● **Exercise directions**:
Your reply should hold the line containing "<point>285,175</point>" and every later line of the records, reproduced exactly, and no other lines.

Segment Start: Data supplied

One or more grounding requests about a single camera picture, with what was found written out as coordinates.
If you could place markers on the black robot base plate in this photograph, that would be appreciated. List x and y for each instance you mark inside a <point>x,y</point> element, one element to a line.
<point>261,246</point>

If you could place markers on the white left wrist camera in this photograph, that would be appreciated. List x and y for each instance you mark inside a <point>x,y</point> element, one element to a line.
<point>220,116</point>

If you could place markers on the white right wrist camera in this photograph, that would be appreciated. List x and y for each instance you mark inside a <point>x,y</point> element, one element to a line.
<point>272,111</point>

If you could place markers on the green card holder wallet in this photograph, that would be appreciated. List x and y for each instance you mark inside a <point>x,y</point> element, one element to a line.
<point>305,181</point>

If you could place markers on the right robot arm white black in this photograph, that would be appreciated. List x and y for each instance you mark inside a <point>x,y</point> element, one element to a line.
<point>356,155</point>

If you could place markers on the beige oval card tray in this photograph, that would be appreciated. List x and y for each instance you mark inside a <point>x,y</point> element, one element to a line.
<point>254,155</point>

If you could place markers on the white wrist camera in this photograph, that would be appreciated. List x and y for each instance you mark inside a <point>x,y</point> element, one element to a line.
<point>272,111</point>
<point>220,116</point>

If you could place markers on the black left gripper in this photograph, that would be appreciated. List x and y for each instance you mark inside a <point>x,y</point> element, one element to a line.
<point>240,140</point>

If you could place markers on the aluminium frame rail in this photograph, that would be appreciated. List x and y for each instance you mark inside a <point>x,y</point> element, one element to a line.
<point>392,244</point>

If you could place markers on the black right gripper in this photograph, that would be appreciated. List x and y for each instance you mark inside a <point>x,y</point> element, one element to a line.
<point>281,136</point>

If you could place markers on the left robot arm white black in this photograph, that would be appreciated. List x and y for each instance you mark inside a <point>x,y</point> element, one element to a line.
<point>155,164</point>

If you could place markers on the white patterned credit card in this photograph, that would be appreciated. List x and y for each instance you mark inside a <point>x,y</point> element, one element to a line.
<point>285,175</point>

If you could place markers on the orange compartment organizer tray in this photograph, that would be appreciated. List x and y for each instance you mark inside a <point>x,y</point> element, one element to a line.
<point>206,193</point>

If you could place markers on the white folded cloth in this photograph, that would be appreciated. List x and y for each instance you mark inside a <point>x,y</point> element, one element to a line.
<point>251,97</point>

Segment End: Data supplied

● **Expected output**:
<point>285,175</point>

If you could place markers on the orange compartment organizer tray in this photograph, that would be appreciated. List x and y for each instance you mark inside a <point>x,y</point> element, one element to a line.
<point>206,193</point>

If you could place markers on the white folded cloth in this photograph, that would be appreciated. List x and y for each instance you mark inside a <point>x,y</point> element, one element to a line.
<point>251,97</point>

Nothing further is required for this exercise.